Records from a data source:
......

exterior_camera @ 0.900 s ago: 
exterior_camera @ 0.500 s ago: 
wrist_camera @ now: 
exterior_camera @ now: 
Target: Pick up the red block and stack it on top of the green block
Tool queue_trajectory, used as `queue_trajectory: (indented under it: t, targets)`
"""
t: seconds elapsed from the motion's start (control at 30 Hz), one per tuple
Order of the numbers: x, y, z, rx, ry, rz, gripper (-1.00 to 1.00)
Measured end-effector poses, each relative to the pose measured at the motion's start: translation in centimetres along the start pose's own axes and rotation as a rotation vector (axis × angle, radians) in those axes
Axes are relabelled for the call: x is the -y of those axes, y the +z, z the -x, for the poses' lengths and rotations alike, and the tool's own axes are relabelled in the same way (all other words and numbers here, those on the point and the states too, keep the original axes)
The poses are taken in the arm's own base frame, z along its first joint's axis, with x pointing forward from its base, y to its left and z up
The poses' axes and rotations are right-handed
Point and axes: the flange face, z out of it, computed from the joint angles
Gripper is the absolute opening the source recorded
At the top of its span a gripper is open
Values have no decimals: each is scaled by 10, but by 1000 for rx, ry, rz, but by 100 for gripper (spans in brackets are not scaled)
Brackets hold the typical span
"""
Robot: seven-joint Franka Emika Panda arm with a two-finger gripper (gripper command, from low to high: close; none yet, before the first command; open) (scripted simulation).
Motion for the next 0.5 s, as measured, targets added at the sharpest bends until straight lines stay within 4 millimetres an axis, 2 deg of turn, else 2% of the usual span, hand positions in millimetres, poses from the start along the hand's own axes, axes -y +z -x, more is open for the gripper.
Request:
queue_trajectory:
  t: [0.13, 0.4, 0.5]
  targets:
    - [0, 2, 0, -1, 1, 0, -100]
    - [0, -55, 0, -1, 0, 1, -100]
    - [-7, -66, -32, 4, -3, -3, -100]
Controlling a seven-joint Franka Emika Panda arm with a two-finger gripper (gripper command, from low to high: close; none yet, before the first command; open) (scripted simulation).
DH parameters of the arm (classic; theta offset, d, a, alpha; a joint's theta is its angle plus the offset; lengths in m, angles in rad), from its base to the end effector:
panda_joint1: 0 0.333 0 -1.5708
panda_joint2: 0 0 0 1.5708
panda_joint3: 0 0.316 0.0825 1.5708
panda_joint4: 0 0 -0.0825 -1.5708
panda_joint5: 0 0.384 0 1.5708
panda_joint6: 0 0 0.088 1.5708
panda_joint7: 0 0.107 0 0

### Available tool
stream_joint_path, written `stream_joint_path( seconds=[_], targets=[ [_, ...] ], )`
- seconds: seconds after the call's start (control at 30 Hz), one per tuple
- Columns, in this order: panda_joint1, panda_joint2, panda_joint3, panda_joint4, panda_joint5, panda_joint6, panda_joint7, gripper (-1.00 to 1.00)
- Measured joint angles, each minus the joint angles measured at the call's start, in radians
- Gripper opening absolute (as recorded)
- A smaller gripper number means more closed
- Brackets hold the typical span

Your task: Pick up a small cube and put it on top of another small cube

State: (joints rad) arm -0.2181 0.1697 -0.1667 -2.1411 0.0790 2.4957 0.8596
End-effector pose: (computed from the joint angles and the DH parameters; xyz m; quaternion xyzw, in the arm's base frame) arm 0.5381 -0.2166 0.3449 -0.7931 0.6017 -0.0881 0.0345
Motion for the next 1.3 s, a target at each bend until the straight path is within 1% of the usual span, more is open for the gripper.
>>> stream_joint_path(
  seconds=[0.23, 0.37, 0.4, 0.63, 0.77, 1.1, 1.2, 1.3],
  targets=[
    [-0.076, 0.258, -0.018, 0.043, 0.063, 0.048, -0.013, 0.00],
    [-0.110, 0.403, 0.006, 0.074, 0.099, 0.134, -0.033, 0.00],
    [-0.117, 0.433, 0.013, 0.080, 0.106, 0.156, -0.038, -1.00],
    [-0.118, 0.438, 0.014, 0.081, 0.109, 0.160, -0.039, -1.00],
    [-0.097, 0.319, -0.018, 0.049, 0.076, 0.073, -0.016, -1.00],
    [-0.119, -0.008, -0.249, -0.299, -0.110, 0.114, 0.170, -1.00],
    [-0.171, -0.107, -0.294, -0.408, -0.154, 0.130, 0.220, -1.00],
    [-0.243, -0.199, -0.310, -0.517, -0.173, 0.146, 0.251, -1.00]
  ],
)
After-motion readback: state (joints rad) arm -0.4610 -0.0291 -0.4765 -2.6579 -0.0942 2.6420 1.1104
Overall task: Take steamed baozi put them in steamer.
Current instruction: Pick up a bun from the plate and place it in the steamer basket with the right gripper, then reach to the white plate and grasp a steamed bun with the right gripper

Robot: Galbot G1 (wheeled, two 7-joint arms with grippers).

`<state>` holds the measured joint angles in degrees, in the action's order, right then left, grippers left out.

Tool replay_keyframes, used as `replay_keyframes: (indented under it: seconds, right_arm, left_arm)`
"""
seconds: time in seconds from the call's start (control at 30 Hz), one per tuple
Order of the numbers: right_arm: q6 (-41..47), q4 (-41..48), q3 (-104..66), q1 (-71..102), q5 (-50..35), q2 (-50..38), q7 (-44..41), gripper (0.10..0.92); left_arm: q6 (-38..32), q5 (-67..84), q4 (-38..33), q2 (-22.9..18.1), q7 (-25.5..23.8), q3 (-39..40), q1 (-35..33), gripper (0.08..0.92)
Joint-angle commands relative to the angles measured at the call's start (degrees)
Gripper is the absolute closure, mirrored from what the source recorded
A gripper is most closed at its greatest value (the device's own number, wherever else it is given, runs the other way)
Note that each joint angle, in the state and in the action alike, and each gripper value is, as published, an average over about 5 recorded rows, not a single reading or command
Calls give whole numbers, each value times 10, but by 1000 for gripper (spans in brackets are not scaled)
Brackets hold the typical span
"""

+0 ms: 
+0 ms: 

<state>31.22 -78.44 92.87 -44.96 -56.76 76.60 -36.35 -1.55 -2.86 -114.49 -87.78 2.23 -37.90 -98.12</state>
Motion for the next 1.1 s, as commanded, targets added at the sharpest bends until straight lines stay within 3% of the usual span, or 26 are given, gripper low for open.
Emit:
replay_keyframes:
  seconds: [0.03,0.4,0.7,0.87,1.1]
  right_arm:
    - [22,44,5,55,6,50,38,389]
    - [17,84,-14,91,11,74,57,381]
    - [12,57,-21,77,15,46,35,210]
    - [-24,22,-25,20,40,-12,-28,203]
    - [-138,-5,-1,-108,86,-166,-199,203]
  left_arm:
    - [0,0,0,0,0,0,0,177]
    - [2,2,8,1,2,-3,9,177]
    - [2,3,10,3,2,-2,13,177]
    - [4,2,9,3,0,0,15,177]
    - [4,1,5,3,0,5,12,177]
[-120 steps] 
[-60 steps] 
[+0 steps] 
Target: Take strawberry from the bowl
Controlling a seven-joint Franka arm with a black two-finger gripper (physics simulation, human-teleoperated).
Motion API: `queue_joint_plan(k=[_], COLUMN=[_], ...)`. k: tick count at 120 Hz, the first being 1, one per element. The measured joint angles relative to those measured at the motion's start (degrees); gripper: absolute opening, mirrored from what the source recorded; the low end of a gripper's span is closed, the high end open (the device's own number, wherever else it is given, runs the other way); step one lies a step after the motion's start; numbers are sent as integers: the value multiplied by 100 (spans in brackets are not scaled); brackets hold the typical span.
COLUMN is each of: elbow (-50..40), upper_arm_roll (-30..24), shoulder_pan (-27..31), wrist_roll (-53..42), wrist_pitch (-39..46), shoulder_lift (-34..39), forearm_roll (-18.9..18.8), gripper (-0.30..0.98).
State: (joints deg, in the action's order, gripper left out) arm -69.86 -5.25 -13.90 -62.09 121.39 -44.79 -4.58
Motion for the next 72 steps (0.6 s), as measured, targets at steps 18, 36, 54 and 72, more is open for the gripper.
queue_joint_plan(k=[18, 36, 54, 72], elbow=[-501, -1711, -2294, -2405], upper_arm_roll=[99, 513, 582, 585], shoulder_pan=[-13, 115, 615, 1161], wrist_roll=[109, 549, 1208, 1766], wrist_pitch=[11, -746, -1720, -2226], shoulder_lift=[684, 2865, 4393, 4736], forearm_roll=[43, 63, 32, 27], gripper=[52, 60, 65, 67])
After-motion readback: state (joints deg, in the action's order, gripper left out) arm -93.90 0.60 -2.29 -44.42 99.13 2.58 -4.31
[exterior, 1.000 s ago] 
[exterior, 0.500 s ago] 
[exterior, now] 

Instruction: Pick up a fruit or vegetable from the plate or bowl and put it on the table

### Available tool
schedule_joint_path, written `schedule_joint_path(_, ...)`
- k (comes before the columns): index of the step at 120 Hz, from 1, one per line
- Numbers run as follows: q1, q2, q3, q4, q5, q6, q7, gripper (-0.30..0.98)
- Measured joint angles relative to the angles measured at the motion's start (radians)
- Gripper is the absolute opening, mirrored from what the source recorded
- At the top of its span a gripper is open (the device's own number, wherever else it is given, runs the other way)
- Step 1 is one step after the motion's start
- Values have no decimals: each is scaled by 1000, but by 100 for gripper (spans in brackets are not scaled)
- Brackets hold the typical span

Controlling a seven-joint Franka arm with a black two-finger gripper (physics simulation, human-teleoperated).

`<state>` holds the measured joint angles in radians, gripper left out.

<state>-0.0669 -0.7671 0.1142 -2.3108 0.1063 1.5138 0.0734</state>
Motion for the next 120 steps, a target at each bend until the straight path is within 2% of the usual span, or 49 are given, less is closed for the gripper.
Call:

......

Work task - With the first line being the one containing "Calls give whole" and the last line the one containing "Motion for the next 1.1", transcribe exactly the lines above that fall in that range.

Answer below -
Calls give whole numbers, each value times 10, but by 1000 for gripper (spans in brackets are not scaled)
Brackets hold the typical span
"""

+0 ms: 
+0 ms: 

<state>31.22 -78.44 92.87 -44.96 -56.76 76.60 -36.35 -1.55 -2.86 -114.49 -87.78 2.23 -37.90 -98.12</state>
Motion for the next 1.1 s, as commanded, targets added at the sharpest bends until straight lines stay within 3% of the usual span, or 26 are given, gripper low for open.

The work on this exercise is finished.